Figure 3-4 shows the message dialog captured by the network monitor, reflecting the communication between the client browser and the Web server following the user's clicking the Login button.

Figure 3-4 Network Monitor Capture

Frame 1 represents the POST request being transmitted from LOCAL, the client computer, to HOMER, the Web server. Within the packet being sent, LOCAL provides the form values that the user provided for the user ID and password fields. The data of the packet transmitted in frame 1 is as follows:

POST /login.asp HTTP/1.1
Accept: image/gif, image/x-xbitmap, image/jpeg,
  image/pjpeg, application/vnd.ms-powerpoint,
   application/vnd.ms-excel, application/msword
Referer: http://Homer/
Accept-Language: en-us
Accept-Encoding: gzip, deflate
User-Agent: Mozilla/4.0 (compatible; MSIE 5.01;
  Windows NT 5.0)
Host: Homer
Content-Length: 44
Connection: Keep-Alive

The last line in the packet contains the form field values. The user ID entered on the form is present as the text James, as well as the value for the password, in readable form, as the text secretword. This example clearly demonstrates the need for invoking secure HTTP (SSL). Recall that when this type of communication exchange occurs between a client computer and a Web server over a secure connection, the text of such a packet appears as a long string of strange characters.

It is not always possible to tell whether the login is being performed over a secure connection simply by looking for the lock icon on the status bar. A Web page can be received on the user's computer over a non-SSL connection that includes an HTML form. The form given to the user contains some fields for the user to enter and also provides a way for the user to submit the contents of the form back to the Web server. The form also contains an action, which specifies the URL that the browser should use to submit the form contents. The form action can specify a SSL connection, which in this case would submit the form data over an encrypted connection. Thus, the credentials will still be transmitted in a secure manner, even though the browser is not displaying a secure icon during user entry of the credentials.

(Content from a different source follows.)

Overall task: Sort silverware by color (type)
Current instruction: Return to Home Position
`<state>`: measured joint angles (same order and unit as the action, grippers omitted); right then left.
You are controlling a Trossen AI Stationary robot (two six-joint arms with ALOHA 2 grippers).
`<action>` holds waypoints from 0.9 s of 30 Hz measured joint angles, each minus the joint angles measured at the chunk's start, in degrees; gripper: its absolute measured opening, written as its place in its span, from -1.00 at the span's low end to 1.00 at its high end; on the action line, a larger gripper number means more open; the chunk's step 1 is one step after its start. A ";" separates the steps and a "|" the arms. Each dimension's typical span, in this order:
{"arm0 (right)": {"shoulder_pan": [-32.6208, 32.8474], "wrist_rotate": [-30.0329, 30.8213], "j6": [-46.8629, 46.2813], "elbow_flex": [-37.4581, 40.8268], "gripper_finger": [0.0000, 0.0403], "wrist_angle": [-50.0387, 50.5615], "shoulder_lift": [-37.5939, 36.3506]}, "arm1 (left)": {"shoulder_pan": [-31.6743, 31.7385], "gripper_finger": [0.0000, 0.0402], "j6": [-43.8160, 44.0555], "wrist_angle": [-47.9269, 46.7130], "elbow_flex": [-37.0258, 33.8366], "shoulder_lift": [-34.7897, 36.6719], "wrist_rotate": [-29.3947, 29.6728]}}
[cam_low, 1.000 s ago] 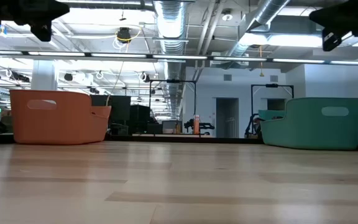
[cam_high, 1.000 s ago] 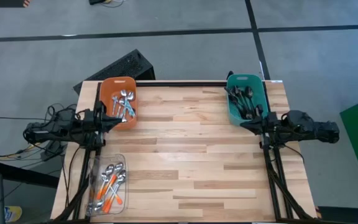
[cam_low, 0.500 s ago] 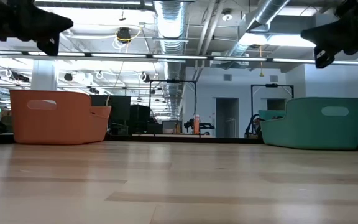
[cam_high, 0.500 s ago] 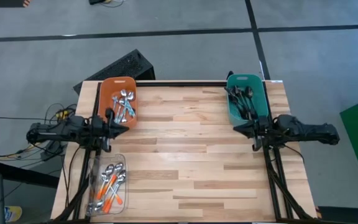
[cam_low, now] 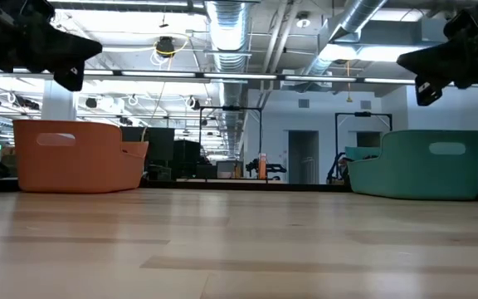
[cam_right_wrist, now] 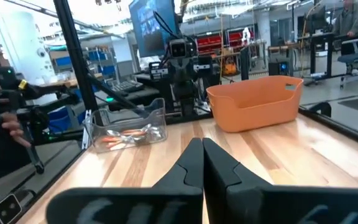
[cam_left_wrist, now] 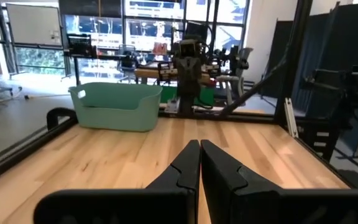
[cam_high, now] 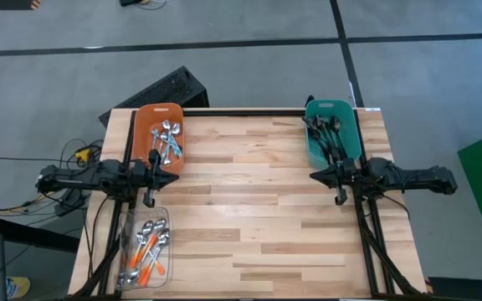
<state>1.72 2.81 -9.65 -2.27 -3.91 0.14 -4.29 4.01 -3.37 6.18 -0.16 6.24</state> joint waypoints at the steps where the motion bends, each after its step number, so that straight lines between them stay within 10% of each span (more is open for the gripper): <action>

Following acceptance of the form information by the Web server, it may then choose to redirect the user back to a non-SSL connection. This is usually done to avoid the server and network performance overhead involved with unnecessary encrypted communication. The use of SSL is expensive for the server in terms of bandwidth and central processing unit (CPU) usage, so it is beneficial to encrypt only the transmission of user credentials—the user ID and password. Specifying an encrypted connection for getting the credentials from the client to the server is all that is necessary in this case. Note, however, that encrypting just the credentials is not always the case. Web systems operated by most banks, brokerages, and similar businesses commonly use encryption on a full-time basis, as most of the data being passed back and forth is sensitive. As previously mentioned, sites making use of HTTP Basic Authentication should encrypt the entire session with SSL to protect the user's credentials.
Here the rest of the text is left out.